= Brief =
Please repeat, without alteration, the line containing "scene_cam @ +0" and every line that follows it to the end of the entries below, and only those lines.

[Data extracted from a collection]
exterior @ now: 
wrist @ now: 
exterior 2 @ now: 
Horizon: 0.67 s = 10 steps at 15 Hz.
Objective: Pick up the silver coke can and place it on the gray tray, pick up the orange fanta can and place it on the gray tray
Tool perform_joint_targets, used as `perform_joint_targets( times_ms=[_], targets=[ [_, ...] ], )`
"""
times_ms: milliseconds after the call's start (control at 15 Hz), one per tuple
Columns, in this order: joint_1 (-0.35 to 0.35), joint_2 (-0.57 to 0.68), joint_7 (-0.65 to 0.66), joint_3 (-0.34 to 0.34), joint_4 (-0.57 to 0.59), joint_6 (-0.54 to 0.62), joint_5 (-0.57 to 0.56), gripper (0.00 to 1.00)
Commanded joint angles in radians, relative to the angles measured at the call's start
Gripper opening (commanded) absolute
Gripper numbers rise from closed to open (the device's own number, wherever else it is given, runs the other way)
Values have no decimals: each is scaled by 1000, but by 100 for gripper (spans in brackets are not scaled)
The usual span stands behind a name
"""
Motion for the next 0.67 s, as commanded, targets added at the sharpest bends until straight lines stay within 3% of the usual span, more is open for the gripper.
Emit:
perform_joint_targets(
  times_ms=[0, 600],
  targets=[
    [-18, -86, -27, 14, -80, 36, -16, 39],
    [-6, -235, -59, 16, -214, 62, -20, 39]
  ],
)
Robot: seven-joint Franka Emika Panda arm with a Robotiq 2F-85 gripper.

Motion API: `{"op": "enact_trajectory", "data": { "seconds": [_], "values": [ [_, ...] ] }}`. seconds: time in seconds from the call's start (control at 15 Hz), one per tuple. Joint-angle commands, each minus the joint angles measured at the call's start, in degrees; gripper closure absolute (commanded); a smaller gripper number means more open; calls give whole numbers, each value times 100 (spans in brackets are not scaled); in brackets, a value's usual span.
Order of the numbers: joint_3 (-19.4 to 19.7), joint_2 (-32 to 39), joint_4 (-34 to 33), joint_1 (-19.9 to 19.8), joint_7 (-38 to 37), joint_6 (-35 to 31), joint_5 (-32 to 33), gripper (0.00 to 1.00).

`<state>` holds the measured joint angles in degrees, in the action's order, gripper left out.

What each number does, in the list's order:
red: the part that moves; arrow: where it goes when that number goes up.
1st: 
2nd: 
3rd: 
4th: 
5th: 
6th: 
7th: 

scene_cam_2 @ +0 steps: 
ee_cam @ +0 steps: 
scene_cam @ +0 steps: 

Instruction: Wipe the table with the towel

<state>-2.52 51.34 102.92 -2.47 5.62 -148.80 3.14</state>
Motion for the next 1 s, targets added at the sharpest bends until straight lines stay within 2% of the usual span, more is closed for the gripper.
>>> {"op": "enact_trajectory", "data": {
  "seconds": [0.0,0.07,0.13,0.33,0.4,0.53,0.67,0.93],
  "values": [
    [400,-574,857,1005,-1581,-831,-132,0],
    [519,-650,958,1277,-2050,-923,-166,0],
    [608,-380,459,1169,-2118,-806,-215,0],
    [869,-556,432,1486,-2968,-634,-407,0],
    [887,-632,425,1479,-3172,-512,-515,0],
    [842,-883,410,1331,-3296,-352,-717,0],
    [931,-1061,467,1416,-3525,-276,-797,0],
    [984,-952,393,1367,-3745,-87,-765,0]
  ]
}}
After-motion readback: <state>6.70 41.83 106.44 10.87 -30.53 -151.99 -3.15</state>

= Answer area =
scene_cam @ +0 steps: 

Instruction: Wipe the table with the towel

<state>-2.52 51.34 102.92 -2.47 5.62 -148.80 3.14</state>
Motion for the next 1 s, targets added at the sharpest bends until straight lines stay within 2% of the usual span, more is closed for the gripper.
>>> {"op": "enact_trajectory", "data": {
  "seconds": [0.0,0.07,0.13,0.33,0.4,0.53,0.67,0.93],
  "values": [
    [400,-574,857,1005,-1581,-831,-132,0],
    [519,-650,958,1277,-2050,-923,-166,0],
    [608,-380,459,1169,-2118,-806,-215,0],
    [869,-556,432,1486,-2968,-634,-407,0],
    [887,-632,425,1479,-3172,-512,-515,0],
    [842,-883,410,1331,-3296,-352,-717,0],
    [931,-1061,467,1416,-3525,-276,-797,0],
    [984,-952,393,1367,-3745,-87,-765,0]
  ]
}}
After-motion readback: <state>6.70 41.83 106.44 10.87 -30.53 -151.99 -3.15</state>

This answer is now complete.